Structs also support `start/end_as_root`. In this case `start` returns
the struct pointer, and `end_pe_as_root` is supported:
Vec3_t *v;
v = Vec3_start_as_root(B);
v->x = 1, v->y = 2, v->z = 3;
Vec3_end_as_root(B);
(Be careful with the different result codes since a tables `start_as_root`
returns an integer result code where 0 is success while a struct returns
a pointer that is null on failure.)
The following also creates a buffer at top-level, but it may also be
added as a nested buffer because the stack frame detects the nesting:
Vec3_t *v;
flatcc_builder_buffer_start(B);
v = Vec3_start(B);
v->x = 1, v->y = 2, v->z = 3;
flatcc_builder_buffer_end(B, Vec3_end(B));
or
flatcc_builder_buffer_start(B);
...
Monster_start(B);
flatcc_builder_buffer_start(B);
v = Vec3_start(B);
v->x = 1, v->y = 2, v->z = 3;
Monster_playground_add(B,
flatcc_builder_buffer_end(B, Vec3_end(B)));
flatcc_builder_buffer_end(B, Monster_end(B));
or
flatcc_builder_buffer_ref_t nested_root;
flatcc_builder_buffer_start(B);
nested_root = Vec3_create_as_root(B, 1, 2, 3);
Monster_start(B);
Monster_playground_add(B, nested_root);
flatcc_builder_buffer_end(B, Monster_end(B));
A `buffer_ref_t` can be used as `uint8_vec_ref_t` when the
buffer is nested, and otherwise the reference cannot be used
for anything other than testing for failure.
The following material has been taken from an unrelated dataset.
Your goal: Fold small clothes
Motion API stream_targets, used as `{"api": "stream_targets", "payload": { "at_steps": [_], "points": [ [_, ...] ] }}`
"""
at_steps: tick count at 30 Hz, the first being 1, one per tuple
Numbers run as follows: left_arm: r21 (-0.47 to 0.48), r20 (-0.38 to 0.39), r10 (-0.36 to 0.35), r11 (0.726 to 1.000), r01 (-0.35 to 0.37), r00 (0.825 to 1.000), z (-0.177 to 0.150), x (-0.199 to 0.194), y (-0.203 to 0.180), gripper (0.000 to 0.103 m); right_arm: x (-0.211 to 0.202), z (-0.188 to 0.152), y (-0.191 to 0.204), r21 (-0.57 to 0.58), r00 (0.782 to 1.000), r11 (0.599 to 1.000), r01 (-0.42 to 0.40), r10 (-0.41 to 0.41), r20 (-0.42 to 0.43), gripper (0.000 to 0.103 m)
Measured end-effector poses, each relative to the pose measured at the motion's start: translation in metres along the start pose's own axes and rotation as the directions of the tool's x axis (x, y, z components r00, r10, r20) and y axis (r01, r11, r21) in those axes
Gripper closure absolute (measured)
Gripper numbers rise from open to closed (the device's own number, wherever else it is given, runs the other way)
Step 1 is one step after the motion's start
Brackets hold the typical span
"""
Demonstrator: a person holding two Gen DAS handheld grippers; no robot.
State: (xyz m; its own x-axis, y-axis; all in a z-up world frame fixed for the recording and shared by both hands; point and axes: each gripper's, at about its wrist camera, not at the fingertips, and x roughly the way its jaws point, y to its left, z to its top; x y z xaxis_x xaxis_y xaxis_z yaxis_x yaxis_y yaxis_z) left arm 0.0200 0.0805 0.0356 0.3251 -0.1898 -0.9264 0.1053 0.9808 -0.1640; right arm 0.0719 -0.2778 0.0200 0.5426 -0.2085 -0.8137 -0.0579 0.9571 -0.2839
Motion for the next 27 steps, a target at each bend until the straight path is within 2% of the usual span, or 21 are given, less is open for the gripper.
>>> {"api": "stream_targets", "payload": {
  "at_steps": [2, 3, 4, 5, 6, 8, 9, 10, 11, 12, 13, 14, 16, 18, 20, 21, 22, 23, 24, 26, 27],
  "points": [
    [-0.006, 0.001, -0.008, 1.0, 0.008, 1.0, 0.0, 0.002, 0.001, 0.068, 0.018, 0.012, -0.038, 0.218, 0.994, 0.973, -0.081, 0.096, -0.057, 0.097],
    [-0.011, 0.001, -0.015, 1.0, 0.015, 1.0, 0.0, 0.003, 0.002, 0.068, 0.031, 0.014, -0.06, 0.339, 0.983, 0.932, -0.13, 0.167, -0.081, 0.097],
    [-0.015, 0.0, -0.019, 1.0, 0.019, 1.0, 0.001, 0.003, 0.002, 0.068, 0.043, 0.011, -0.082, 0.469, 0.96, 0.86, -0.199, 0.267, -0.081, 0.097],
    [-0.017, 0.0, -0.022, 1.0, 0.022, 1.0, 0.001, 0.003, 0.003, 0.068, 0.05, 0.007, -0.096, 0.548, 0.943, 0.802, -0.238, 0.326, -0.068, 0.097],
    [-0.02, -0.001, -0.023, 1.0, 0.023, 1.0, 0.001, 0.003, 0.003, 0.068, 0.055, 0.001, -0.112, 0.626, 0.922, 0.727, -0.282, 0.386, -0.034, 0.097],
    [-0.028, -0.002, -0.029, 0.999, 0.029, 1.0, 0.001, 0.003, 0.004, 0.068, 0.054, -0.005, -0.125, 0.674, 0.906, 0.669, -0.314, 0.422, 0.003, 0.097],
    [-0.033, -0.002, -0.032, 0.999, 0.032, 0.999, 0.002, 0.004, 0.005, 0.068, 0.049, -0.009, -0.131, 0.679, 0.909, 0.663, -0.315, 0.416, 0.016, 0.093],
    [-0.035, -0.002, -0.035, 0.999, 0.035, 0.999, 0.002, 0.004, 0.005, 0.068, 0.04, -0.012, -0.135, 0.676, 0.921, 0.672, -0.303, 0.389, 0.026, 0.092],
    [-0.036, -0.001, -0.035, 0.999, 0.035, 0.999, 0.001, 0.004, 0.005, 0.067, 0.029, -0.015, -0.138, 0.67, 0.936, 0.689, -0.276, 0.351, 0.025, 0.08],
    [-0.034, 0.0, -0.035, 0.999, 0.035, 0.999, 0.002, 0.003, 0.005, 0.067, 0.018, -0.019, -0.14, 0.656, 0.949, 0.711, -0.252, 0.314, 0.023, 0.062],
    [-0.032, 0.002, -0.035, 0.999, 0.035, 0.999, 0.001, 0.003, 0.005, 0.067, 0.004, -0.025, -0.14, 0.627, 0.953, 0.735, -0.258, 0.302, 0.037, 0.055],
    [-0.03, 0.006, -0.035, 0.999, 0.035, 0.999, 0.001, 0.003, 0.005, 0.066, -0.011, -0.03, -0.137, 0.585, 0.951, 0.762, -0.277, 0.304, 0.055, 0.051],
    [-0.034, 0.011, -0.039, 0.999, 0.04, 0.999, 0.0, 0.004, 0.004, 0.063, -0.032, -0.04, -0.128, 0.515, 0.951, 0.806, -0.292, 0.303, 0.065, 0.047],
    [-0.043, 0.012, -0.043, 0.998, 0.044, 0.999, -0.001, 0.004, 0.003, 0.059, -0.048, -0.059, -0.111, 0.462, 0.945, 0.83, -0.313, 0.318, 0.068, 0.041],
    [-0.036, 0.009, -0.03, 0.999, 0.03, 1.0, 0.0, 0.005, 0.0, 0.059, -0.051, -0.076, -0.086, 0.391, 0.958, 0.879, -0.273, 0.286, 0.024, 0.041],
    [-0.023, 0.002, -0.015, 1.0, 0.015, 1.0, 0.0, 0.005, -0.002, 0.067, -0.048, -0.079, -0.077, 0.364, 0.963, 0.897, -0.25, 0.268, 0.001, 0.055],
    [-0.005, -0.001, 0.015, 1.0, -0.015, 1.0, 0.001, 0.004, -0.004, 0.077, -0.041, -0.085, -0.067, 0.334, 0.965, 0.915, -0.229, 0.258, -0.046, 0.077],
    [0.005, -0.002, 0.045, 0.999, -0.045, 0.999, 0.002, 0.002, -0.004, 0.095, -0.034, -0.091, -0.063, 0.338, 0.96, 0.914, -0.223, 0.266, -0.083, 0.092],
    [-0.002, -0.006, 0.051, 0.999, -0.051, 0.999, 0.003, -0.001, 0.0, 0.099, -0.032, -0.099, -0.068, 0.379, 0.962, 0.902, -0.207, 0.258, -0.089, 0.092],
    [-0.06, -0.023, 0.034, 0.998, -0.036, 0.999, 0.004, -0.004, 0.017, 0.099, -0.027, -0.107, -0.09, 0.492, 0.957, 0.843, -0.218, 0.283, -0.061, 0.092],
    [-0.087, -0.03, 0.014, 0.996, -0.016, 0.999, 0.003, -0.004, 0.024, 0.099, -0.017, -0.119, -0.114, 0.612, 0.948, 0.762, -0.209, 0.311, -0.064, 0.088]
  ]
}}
The buffer content
should match the type declared in a `nested_flatbuffers` attribute
but it isn't enforced, and a root can be stored in any field of
[ubyte] type.
When `Monster_playground` is declared as nested:
...
Monster_start(B);
Monster_playground_create_as_root(B, 1, 2, 3);
flatcc_builder_buffer_end(B, Monster_end(B));
...
Be aware that `Vec3_t` is for native updates while `Vec3_struct_t` is a const
pointer to an endian encoded struct used in the reader interface, and actually
also as source type in the clone operation.
### Fixed Length Arrays in Structs
As of flatcc 0.6.0 it is possible to have fixed length arrays as structs
members. A fixed length array is equivalent to having a struct field repeated
one or more times. The schema syntax is `name : [type:count];` similar to an
ordinary struct field `name : type;`. The type is any type that can ba valid
struct field type including enums and nested structs. The size cannot be 0 and
the overall size is limited by the maximum struct size the array is contained
within which is typically 65535 (2^16-1).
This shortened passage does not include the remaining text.